- [Your instructions]: Reproduce the entries exactly, but keep the pictures out of the copy.

--- Records shown Enclosed Below ---

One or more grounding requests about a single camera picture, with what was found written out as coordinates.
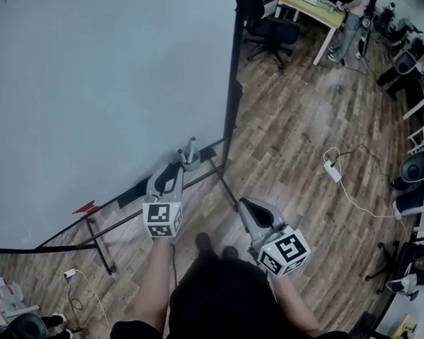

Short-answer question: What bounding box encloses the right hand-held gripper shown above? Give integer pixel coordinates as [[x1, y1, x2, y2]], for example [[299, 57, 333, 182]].
[[236, 193, 313, 281]]

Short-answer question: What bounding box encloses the white charger cable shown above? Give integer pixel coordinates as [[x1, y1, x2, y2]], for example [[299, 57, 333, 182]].
[[73, 267, 113, 333]]

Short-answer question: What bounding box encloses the white plastic bag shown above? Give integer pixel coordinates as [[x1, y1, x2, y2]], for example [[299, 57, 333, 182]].
[[385, 273, 424, 303]]

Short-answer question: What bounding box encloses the long white power cable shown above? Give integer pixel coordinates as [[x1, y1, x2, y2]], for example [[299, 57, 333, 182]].
[[321, 143, 411, 243]]

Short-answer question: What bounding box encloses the thin black cable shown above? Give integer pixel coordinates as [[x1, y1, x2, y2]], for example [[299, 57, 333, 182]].
[[332, 142, 394, 181]]

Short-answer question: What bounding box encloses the clear plastic bag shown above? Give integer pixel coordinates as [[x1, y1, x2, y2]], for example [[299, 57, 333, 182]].
[[0, 275, 26, 318]]

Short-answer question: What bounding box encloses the person's black clothing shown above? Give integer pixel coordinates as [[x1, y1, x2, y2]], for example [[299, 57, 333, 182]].
[[98, 243, 351, 339]]

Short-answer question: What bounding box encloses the yellow desk with white legs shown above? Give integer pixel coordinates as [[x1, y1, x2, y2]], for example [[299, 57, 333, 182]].
[[273, 0, 352, 69]]

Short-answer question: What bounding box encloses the grey marker with blue cap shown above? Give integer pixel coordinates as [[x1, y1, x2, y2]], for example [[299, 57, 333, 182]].
[[185, 136, 200, 163]]

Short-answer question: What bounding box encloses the white table frame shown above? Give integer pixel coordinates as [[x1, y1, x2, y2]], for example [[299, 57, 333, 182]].
[[399, 73, 424, 121]]

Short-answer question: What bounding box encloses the looped black cable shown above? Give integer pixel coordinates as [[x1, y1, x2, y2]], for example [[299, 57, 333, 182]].
[[65, 277, 91, 337]]

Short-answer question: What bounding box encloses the person's black right shoe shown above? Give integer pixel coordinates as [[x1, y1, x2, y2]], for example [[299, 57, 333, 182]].
[[222, 245, 240, 262]]

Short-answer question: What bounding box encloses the white chair frame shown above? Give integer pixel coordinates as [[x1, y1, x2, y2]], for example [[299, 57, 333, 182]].
[[406, 125, 424, 156]]

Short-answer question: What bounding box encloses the person's right forearm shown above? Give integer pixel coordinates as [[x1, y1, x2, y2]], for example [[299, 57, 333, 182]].
[[271, 271, 323, 338]]

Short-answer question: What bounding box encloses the yellow box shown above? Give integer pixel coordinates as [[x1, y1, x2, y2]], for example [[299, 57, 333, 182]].
[[392, 313, 420, 339]]

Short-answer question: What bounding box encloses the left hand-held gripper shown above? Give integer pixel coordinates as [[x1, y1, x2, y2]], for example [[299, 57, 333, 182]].
[[139, 162, 188, 241]]

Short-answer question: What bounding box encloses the upright black and white scooter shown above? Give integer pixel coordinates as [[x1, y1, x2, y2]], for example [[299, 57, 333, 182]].
[[353, 14, 374, 60]]

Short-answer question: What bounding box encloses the grey marker holder cup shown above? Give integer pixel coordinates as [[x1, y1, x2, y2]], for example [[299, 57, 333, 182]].
[[179, 151, 202, 173]]

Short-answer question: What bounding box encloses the white power strip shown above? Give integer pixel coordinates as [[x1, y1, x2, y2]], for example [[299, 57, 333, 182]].
[[322, 159, 343, 185]]

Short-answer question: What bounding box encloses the whiteboard on black stand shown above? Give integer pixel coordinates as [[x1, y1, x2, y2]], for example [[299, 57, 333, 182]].
[[0, 0, 258, 282]]

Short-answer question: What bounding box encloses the person's black shoe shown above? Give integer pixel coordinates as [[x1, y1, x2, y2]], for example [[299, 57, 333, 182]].
[[195, 231, 214, 261], [222, 245, 240, 262]]

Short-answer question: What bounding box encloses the person's left forearm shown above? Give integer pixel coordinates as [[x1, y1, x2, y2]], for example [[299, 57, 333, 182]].
[[129, 234, 177, 335]]

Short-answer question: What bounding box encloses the person's black left shoe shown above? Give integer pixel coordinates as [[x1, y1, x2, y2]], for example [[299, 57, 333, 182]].
[[195, 231, 214, 261]]

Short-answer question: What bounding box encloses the black office chair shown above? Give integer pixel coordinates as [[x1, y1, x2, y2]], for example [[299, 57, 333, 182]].
[[239, 0, 304, 73], [362, 232, 424, 304]]

--- End of Enclosed Records shown ---

- [Written reply]:
One or more grounding requests about a single camera picture, with what was found written out as coordinates.

Short-answer question: What bounding box encloses the right hand-held gripper shown above? Give integer pixel coordinates as [[x1, y1, x2, y2]], for example [[299, 57, 333, 182]].
[[236, 193, 313, 281]]

Short-answer question: What bounding box encloses the white charger cable shown above? Give integer pixel coordinates as [[x1, y1, x2, y2]], for example [[299, 57, 333, 182]].
[[73, 267, 113, 333]]

Short-answer question: What bounding box encloses the white plastic bag shown above? Give integer pixel coordinates as [[x1, y1, x2, y2]], for example [[299, 57, 333, 182]].
[[385, 273, 424, 303]]

Short-answer question: What bounding box encloses the long white power cable shown above? Give integer pixel coordinates as [[x1, y1, x2, y2]], for example [[299, 57, 333, 182]].
[[321, 143, 411, 243]]

Short-answer question: What bounding box encloses the thin black cable shown above? Give integer pixel coordinates as [[x1, y1, x2, y2]], for example [[299, 57, 333, 182]].
[[332, 142, 394, 181]]

Short-answer question: What bounding box encloses the clear plastic bag shown above? Give integer pixel coordinates as [[x1, y1, x2, y2]], for example [[299, 57, 333, 182]].
[[0, 275, 26, 318]]

Short-answer question: What bounding box encloses the person's black clothing shown above? Give integer pixel coordinates as [[x1, y1, x2, y2]], for example [[299, 57, 333, 182]].
[[98, 243, 351, 339]]

Short-answer question: What bounding box encloses the yellow desk with white legs shown above? Give integer pixel coordinates as [[x1, y1, x2, y2]], for example [[299, 57, 333, 182]].
[[273, 0, 352, 69]]

Short-answer question: What bounding box encloses the grey marker with blue cap shown above? Give integer pixel coordinates as [[x1, y1, x2, y2]], for example [[299, 57, 333, 182]].
[[185, 136, 200, 163]]

Short-answer question: What bounding box encloses the white table frame shown above? Give integer pixel coordinates as [[x1, y1, x2, y2]], for example [[299, 57, 333, 182]].
[[399, 73, 424, 121]]

Short-answer question: What bounding box encloses the looped black cable shown above? Give integer pixel coordinates as [[x1, y1, x2, y2]], for example [[299, 57, 333, 182]].
[[65, 277, 91, 337]]

Short-answer question: What bounding box encloses the person's black right shoe shown above? Give integer pixel coordinates as [[x1, y1, x2, y2]], for example [[299, 57, 333, 182]].
[[222, 245, 240, 262]]

Short-answer question: What bounding box encloses the white chair frame shown above? Give integer pixel coordinates as [[x1, y1, x2, y2]], for example [[299, 57, 333, 182]].
[[406, 125, 424, 156]]

Short-answer question: What bounding box encloses the person's right forearm shown above? Give integer pixel coordinates as [[x1, y1, x2, y2]], for example [[299, 57, 333, 182]].
[[271, 271, 323, 338]]

Short-answer question: What bounding box encloses the yellow box shown above? Give integer pixel coordinates as [[x1, y1, x2, y2]], for example [[299, 57, 333, 182]].
[[392, 313, 420, 339]]

Short-answer question: What bounding box encloses the left hand-held gripper shown above? Give integer pixel coordinates as [[x1, y1, x2, y2]], for example [[299, 57, 333, 182]].
[[139, 162, 188, 241]]

Short-answer question: What bounding box encloses the upright black and white scooter shown above? Give integer pixel coordinates as [[x1, y1, x2, y2]], for example [[299, 57, 333, 182]].
[[353, 14, 374, 60]]

Short-answer question: What bounding box encloses the grey marker holder cup shown above? Give integer pixel coordinates as [[x1, y1, x2, y2]], for example [[299, 57, 333, 182]].
[[179, 151, 202, 173]]

Short-answer question: What bounding box encloses the white power strip shown above? Give integer pixel coordinates as [[x1, y1, x2, y2]], for example [[299, 57, 333, 182]].
[[322, 159, 343, 185]]

Short-answer question: What bounding box encloses the whiteboard on black stand shown above? Give integer pixel coordinates as [[x1, y1, x2, y2]], for example [[299, 57, 333, 182]].
[[0, 0, 258, 282]]

Short-answer question: What bounding box encloses the person's black shoe shown above? Give integer pixel coordinates as [[x1, y1, x2, y2]], for example [[299, 57, 333, 182]].
[[195, 231, 214, 261], [222, 245, 240, 262]]

Short-answer question: What bounding box encloses the person's left forearm shown above? Give integer pixel coordinates as [[x1, y1, x2, y2]], for example [[299, 57, 333, 182]].
[[129, 234, 177, 335]]

Short-answer question: What bounding box encloses the person's black left shoe shown above? Give integer pixel coordinates as [[x1, y1, x2, y2]], for example [[299, 57, 333, 182]].
[[195, 231, 214, 261]]

Short-answer question: What bounding box encloses the black office chair shown above? Give integer pixel coordinates as [[x1, y1, x2, y2]], for example [[299, 57, 333, 182]].
[[239, 0, 304, 73], [362, 232, 424, 304]]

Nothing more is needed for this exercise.